Upon the Monday morning, the 28th of August, the host set forth upon its northern march, quite free now from any danger of pursuit. By the first days of September it had sat down before Calais. All winter and all the succeeding summer the blockade continued, and upon the 4th of August 1347, nearly a year after Crécy, the town was taken and the lasting fruit of that engagement was garnered. Calais remained an English bastion upon the Continent for more than two hundred years.
Footnotes:
[1] We have this upon the evidence of a contemporary, Villani. It has, of course, been denied by our modern academic authorities, but without evidence.
[2] The theatrical character which attaches to warfare through the fourteenth century appears at this very outset of the campaign. Edward knighted the Black Prince and sundry other commanders on a hill overlooking the fleet and the harbour just before the main body disembarked. The Black Prince had already been knighted, and the ceremony was mere parade.
[3] He did _not_ go to Rouen, or near it, as the map in Mr Fortescue's work (vol. i. p. 37) presumes. Rouen was, he found, too strongly held. There is no time for the big loop of twenty miles which Mr Fortescue introduces, and no evidence for it.
[4] This is not N. D. de Vaudreuil, as Professor Thompson suggests, but St Cyr just beyond where the bridge is.
[5] This point has also proved puzzling. Thus Professor Thompson calls it "difficult to find." What the clerk heard and set down was the peasants' term "L'Angreville."
[6] This, as Professor Thompson rightly says, is not on the modern maps. It stood just above _Nezel_ near the modern Chateau between that village and Falaise or "The Cliff."
[7] So I read the meaningless rigmarole of the Clerk of the Kitchen. But I may be wrong. Professor Thompson inclines to Ecquevilly, a mile or two further on.

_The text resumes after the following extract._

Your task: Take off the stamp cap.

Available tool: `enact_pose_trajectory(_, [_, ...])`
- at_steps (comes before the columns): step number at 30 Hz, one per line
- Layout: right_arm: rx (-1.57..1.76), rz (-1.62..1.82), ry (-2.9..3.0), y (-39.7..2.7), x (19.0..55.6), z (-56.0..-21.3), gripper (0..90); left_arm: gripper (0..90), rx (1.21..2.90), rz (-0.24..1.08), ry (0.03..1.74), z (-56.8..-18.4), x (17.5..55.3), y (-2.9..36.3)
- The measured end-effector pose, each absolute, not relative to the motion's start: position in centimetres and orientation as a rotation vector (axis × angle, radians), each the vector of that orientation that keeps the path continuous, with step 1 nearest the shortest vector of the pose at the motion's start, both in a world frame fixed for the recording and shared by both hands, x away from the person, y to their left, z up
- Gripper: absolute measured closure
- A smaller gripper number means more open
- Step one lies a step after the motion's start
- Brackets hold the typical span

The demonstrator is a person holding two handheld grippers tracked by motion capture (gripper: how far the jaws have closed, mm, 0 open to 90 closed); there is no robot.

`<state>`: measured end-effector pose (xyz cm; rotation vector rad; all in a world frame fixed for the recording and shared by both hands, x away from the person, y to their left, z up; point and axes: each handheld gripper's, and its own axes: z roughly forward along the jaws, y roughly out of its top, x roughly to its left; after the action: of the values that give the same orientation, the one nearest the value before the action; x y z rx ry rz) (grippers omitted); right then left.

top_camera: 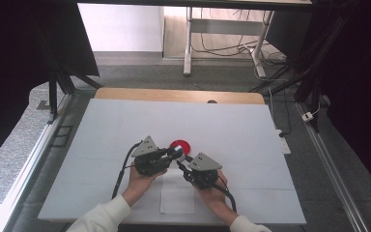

[8] Or _six_, if we read Ecquevilly. The main army halted at Flins.
[9] The low tide after the full moon occurred on that 24th of August at about half past-six o'clock in the open sea and nearer eight o'clock in the estuary, or even later; for we must allow quite seven hours' ebb to five hours' flow in that funnel in its old unreclaimed state.
[10] _Antiq. de Pic._, vol. iii. pp. 131, etc.
[11] The parish boundaries are not absolutely straight, as, after the fashion of modern French communal boundaries, they follow the corners of the oblong strips of peasant cultivation, but the aggregate of straight lines, all in one continuous direction, marks a quite unmistakable trajectory.
[12] The traveller going by rail to-day from Paris to Calais or Boulogne, may note at the second station after Abbeville a wood upon the heights to his right, and upon his left the reclaimed valley of the Somme. The next station he passes is that of Port, with the church of the village upon his right as he leaves it, and the embankment which he sees crossing the valley floor upon his left, a mile further on, marks the passage by which Edward III. and his army forced the then broad estuary of the river.
[13] See p. 45.
[14] Not to be confounded with the other Noyelles upon the Somme, ten miles away.
[15] It was at this moment that news was brought to King Edward of his son's peril, and that he replied "Let the child win his spurs"--sending the messenger back empty, but having care immediately afterwards to despatch reinforcement.